A Mid-Summer Daydream

June had almost ended by the time I finally prepared my enclosed porch for use. I usually do it much sooner, as the warmer temperatures invite many moments of reclining with coffee and a book, or meals at our patio table. I dragged my feet on doing the needed clean-up this year, with no real reason for the delay other than basic busyness: the first month of summer had been spent flying from classes for the kids to the church's Vacation Bible School to Florida and back again.

The 4th of July finally served as my motivation. Grilled burgers at the table while a cool breeze passes through the screened windows reminded me why I relish time spent in this space so much.

I make no secret that I am chiefly an autumn person. I love the cooler air and college football and hoodies and Halloween and Thanksgiving. I don't even mind raking leaves that much. It comes with the territory; a small price to pay for the joy those months bring.

But lately I've remembered why I used to prefer summer. It meant a month or more palling around with my cousin and brother in my grandparents' neighborhood in New Jersey. It featured many trips to the beach just as it does now. It meant riding bikes along a tarred gravel road and watching the wind blow waves through the grass by the parsonage in which we lived.

It still means those things. But it's different now, of course.

Now I listen to my daughter giggle as I push her on the swing in our backyard, while my son explores the wooded area next to our house. I prepare brats and corn on the grill while inspecting the dark maroon branches of our Japanese maple. I walk down to the church on pleasant mornings, sipping water while feeling the sun on my back. And I steal a little time on the porch to finish the next chapter.

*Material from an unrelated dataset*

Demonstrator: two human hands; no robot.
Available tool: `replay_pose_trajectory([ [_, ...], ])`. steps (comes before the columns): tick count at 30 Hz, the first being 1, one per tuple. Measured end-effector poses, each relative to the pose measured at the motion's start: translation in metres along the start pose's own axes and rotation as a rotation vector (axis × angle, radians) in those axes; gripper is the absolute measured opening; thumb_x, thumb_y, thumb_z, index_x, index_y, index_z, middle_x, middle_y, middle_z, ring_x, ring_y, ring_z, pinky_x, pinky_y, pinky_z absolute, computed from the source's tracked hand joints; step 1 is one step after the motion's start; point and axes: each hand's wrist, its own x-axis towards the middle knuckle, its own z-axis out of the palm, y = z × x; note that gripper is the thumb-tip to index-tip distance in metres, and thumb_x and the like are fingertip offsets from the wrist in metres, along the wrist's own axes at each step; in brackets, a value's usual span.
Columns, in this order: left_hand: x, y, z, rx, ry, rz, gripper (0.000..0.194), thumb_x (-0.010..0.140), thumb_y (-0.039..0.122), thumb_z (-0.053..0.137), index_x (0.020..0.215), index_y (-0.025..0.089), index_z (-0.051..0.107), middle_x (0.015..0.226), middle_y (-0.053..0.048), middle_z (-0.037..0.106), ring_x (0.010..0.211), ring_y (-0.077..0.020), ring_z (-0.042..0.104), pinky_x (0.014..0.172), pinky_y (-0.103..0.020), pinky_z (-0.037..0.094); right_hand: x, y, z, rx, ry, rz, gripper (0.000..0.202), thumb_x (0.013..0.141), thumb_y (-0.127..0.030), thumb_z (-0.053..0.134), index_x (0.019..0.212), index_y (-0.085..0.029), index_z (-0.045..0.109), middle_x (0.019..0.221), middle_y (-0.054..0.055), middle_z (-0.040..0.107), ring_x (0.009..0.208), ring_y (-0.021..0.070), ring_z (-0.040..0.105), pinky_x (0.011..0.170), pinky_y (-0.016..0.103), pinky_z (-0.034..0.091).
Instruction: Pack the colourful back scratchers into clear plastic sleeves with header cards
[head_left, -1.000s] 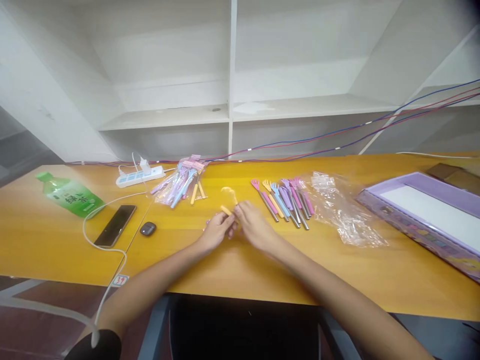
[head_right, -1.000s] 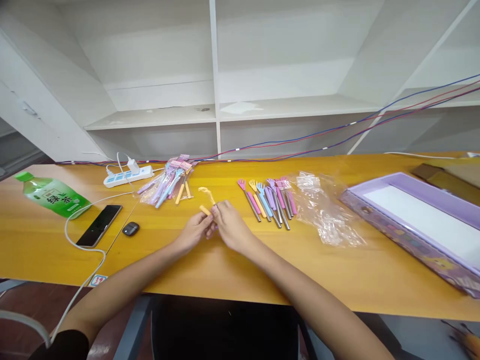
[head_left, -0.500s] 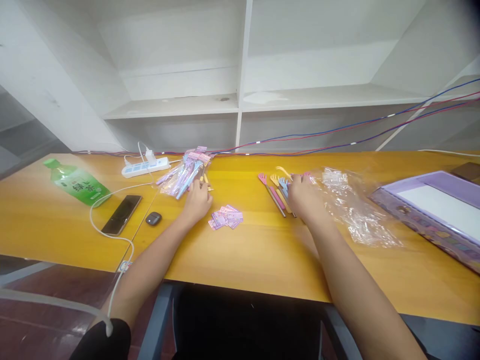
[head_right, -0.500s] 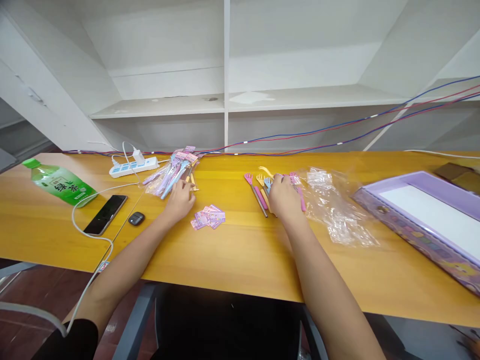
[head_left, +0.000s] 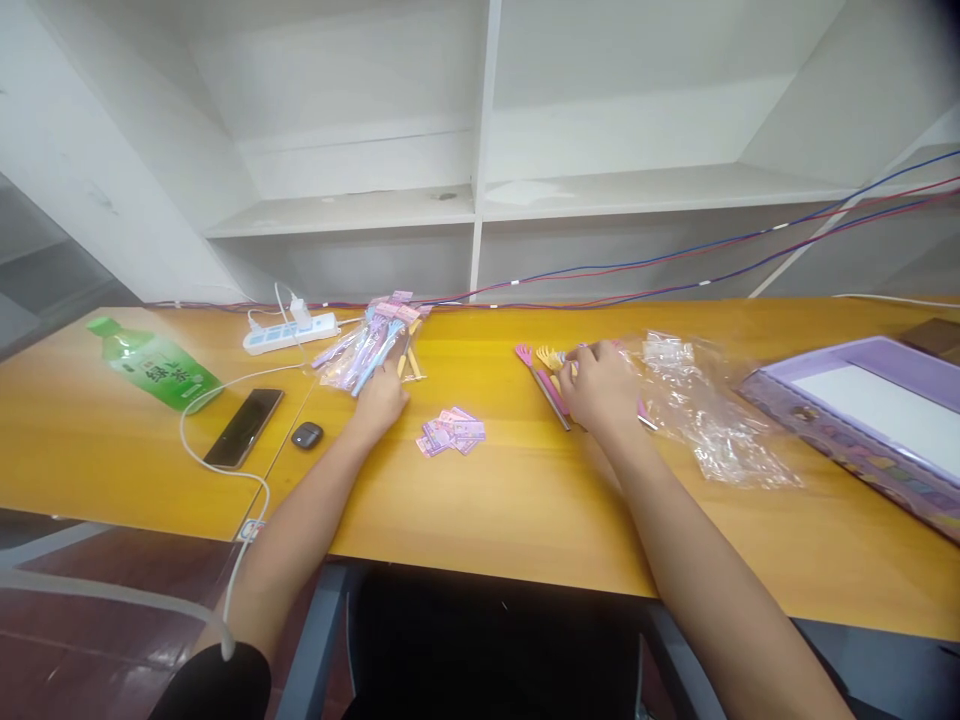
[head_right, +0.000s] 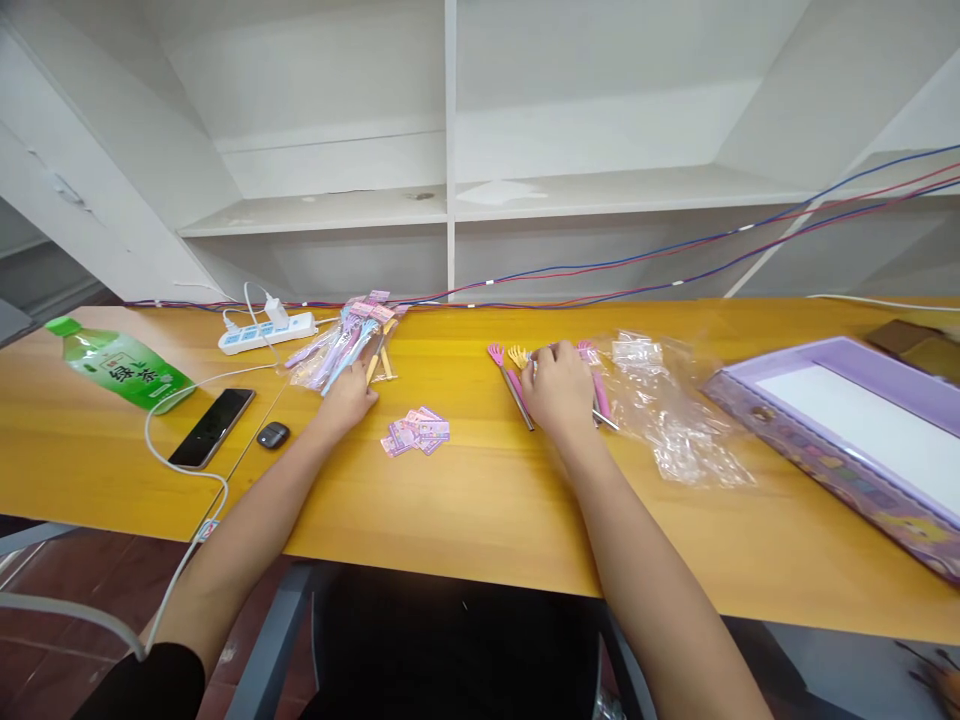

Summer isn't the same as it was growing up. It's a little less care-free than it used to be. I suppose I could trace that lost innocence all the way back to high school when summer was dictated more by a work schedule than riding down to buy baseball cards in Tenafly. Those were days of drawing and imagining under the shade provided by thick, tall trees, swapping songs and dubbing them onto Memorex cassettes, slowly awakening to our interest in girls. We were discovering life in all its joy, but also a little of its disappointments and limitations.

I've always wished for the feeling of those years again. These days I help create memories for my kids instead, watching them enjoy the wind and sun both home and in beach sand. I drive Coffeeson to his friend's house for long afternoons of LEGOs and video games. I walk with Coffeedaughter while she pushes herself along the road on her tricycle (she hasn't fully managed peddling yet, you see). They're using these months to learn, grow, and explore just as I had.

They seem to love summer. Watching them helps me remember why I loved it, too.

So I watch them while I fire up the grill or recline on our porch glider and love it in a different way.

1 comment:

Luke Lindon said...

Great post! I'm right there with you in the transition from care-free summers to providing care-free summers.